### Input data
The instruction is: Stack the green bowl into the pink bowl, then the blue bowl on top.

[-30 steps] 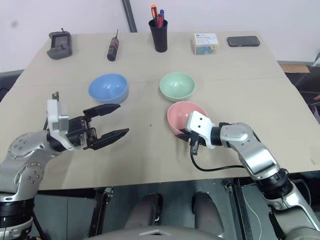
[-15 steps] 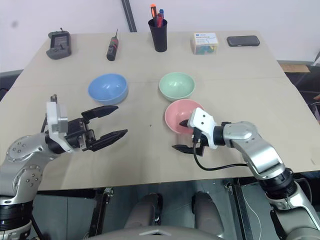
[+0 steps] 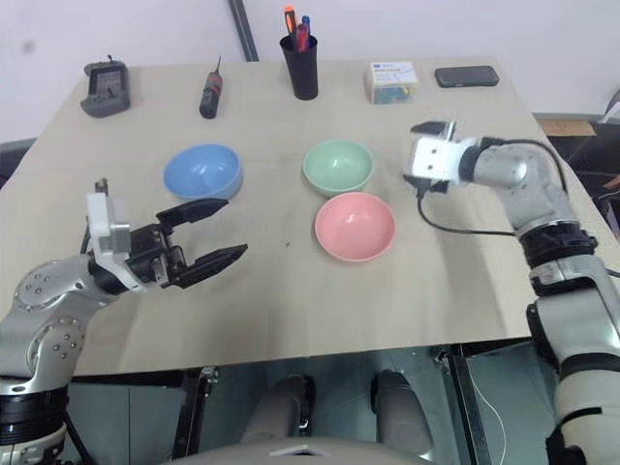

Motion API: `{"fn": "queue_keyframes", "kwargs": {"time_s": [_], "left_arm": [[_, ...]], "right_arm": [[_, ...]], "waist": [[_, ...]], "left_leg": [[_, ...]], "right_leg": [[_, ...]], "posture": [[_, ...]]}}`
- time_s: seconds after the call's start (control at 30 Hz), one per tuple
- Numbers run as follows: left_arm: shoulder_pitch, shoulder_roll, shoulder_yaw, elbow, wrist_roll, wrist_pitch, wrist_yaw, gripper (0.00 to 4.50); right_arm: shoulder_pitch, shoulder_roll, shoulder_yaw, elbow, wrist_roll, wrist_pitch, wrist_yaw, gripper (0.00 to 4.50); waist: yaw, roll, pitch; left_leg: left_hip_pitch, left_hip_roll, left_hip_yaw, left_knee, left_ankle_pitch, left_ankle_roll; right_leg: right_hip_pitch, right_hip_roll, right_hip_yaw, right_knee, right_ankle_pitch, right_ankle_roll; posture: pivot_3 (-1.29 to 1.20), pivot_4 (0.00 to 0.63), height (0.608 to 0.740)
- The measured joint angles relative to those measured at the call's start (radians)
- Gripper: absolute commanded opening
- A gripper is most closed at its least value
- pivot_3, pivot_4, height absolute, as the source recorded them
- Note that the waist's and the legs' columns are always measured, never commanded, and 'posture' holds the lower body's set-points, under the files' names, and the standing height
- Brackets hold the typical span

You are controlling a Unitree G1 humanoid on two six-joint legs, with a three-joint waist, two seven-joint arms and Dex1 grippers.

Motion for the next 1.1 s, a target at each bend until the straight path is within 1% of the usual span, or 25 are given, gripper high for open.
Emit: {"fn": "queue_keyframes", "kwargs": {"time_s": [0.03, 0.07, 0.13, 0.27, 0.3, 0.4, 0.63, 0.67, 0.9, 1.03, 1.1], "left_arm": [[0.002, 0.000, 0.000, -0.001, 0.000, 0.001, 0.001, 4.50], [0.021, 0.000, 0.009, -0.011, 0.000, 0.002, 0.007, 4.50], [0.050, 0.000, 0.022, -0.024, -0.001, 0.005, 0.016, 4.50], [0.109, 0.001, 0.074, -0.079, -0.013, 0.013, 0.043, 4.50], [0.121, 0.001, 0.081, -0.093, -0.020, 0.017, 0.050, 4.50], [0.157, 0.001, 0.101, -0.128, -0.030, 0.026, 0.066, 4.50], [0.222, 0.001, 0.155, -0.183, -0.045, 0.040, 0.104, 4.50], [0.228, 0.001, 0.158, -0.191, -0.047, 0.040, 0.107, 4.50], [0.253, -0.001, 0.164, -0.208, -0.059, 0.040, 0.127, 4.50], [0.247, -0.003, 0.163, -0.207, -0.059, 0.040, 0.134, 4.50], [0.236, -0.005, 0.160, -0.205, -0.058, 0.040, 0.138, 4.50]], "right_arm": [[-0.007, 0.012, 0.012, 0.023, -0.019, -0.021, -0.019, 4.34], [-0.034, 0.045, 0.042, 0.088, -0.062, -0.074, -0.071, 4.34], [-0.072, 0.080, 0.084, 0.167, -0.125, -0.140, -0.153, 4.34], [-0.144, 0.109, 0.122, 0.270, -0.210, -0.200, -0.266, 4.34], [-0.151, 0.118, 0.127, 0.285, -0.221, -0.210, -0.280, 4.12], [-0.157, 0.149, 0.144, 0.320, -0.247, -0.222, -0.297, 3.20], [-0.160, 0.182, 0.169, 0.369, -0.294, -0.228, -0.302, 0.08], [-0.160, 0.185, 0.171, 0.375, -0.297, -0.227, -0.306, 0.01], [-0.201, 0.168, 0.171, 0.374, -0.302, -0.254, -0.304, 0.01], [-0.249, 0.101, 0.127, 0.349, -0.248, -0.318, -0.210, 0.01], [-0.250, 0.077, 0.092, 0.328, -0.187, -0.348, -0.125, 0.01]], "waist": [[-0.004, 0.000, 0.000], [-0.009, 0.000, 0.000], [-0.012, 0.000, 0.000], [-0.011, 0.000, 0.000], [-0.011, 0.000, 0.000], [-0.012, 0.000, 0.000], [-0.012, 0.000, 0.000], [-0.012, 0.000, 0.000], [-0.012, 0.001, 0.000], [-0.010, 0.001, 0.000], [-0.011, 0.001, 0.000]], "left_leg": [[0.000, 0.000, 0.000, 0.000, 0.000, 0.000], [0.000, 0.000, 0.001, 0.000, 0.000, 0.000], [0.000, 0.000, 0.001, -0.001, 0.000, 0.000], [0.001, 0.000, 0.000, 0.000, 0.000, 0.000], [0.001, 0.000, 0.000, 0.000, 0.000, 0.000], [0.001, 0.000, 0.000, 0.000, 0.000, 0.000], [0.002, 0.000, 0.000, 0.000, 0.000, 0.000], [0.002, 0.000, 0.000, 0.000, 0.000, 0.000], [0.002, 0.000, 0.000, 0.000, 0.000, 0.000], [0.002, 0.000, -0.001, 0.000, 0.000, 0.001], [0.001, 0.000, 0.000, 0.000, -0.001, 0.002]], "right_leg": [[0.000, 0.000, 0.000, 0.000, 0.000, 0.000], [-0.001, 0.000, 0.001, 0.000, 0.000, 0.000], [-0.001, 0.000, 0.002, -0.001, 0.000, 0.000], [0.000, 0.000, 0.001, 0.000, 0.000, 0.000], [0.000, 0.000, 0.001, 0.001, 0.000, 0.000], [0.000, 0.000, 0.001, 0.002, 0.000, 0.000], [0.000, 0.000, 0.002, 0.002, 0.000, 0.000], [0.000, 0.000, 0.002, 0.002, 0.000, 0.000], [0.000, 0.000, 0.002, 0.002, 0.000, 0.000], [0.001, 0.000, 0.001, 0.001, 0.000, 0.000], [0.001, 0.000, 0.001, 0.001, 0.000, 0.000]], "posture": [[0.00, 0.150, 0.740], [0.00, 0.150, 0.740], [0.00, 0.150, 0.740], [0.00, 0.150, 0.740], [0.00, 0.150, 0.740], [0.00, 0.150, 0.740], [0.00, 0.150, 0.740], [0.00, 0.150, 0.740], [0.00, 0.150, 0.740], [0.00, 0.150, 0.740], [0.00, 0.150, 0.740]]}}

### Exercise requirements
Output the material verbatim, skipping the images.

### Result for this exercise
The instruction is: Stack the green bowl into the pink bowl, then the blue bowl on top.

[-30 steps] 
[-15 steps] 
[+0 steps] 

Motion API: `{"fn": "queue_keyframes", "kwargs": {"time_s": [_], "left_arm": [[_, ...]], "right_arm": [[_, ...]], "waist": [[_, ...]], "left_leg": [[_, ...]], "right_leg": [[_, ...]], "posture": [[_, ...]]}}`
- time_s: seconds after the call's start (control at 30 Hz), one per tuple
- Numbers run as follows: left_arm: shoulder_pitch, shoulder_roll, shoulder_yaw, elbow, wrist_roll, wrist_pitch, wrist_yaw, gripper (0.00 to 4.50); right_arm: shoulder_pitch, shoulder_roll, shoulder_yaw, elbow, wrist_roll, wrist_pitch, wrist_yaw, gripper (0.00 to 4.50); waist: yaw, roll, pitch; left_leg: left_hip_pitch, left_hip_roll, left_hip_yaw, left_knee, left_ankle_pitch, left_ankle_roll; right_leg: right_hip_pitch, right_hip_roll, right_hip_yaw, right_knee, right_ankle_pitch, right_ankle_roll; posture: pivot_3 (-1.29 to 1.20), pivot_4 (0.00 to 0.63), height (0.608 to 0.740)
- The measured joint angles relative to those measured at the call's start (radians)
- Gripper: absolute commanded opening
- A gripper is most closed at its least value
- pivot_3, pivot_4, height absolute, as the source recorded them
- Note that the waist's and the legs' columns are always measured, never commanded, and 'posture' holds the lower body's set-points, under the files' names, and the standing height
- Brackets hold the typical span

You are controlling a Unitree G1 humanoid on two six-joint legs, with a three-joint waist, two seven-joint arms and Dex1 grippers.

Motion for the next 1.1 s, a target at each bend until the straight path is within 1% of the usual span, or 25 are given, gripper high for open.
Emit: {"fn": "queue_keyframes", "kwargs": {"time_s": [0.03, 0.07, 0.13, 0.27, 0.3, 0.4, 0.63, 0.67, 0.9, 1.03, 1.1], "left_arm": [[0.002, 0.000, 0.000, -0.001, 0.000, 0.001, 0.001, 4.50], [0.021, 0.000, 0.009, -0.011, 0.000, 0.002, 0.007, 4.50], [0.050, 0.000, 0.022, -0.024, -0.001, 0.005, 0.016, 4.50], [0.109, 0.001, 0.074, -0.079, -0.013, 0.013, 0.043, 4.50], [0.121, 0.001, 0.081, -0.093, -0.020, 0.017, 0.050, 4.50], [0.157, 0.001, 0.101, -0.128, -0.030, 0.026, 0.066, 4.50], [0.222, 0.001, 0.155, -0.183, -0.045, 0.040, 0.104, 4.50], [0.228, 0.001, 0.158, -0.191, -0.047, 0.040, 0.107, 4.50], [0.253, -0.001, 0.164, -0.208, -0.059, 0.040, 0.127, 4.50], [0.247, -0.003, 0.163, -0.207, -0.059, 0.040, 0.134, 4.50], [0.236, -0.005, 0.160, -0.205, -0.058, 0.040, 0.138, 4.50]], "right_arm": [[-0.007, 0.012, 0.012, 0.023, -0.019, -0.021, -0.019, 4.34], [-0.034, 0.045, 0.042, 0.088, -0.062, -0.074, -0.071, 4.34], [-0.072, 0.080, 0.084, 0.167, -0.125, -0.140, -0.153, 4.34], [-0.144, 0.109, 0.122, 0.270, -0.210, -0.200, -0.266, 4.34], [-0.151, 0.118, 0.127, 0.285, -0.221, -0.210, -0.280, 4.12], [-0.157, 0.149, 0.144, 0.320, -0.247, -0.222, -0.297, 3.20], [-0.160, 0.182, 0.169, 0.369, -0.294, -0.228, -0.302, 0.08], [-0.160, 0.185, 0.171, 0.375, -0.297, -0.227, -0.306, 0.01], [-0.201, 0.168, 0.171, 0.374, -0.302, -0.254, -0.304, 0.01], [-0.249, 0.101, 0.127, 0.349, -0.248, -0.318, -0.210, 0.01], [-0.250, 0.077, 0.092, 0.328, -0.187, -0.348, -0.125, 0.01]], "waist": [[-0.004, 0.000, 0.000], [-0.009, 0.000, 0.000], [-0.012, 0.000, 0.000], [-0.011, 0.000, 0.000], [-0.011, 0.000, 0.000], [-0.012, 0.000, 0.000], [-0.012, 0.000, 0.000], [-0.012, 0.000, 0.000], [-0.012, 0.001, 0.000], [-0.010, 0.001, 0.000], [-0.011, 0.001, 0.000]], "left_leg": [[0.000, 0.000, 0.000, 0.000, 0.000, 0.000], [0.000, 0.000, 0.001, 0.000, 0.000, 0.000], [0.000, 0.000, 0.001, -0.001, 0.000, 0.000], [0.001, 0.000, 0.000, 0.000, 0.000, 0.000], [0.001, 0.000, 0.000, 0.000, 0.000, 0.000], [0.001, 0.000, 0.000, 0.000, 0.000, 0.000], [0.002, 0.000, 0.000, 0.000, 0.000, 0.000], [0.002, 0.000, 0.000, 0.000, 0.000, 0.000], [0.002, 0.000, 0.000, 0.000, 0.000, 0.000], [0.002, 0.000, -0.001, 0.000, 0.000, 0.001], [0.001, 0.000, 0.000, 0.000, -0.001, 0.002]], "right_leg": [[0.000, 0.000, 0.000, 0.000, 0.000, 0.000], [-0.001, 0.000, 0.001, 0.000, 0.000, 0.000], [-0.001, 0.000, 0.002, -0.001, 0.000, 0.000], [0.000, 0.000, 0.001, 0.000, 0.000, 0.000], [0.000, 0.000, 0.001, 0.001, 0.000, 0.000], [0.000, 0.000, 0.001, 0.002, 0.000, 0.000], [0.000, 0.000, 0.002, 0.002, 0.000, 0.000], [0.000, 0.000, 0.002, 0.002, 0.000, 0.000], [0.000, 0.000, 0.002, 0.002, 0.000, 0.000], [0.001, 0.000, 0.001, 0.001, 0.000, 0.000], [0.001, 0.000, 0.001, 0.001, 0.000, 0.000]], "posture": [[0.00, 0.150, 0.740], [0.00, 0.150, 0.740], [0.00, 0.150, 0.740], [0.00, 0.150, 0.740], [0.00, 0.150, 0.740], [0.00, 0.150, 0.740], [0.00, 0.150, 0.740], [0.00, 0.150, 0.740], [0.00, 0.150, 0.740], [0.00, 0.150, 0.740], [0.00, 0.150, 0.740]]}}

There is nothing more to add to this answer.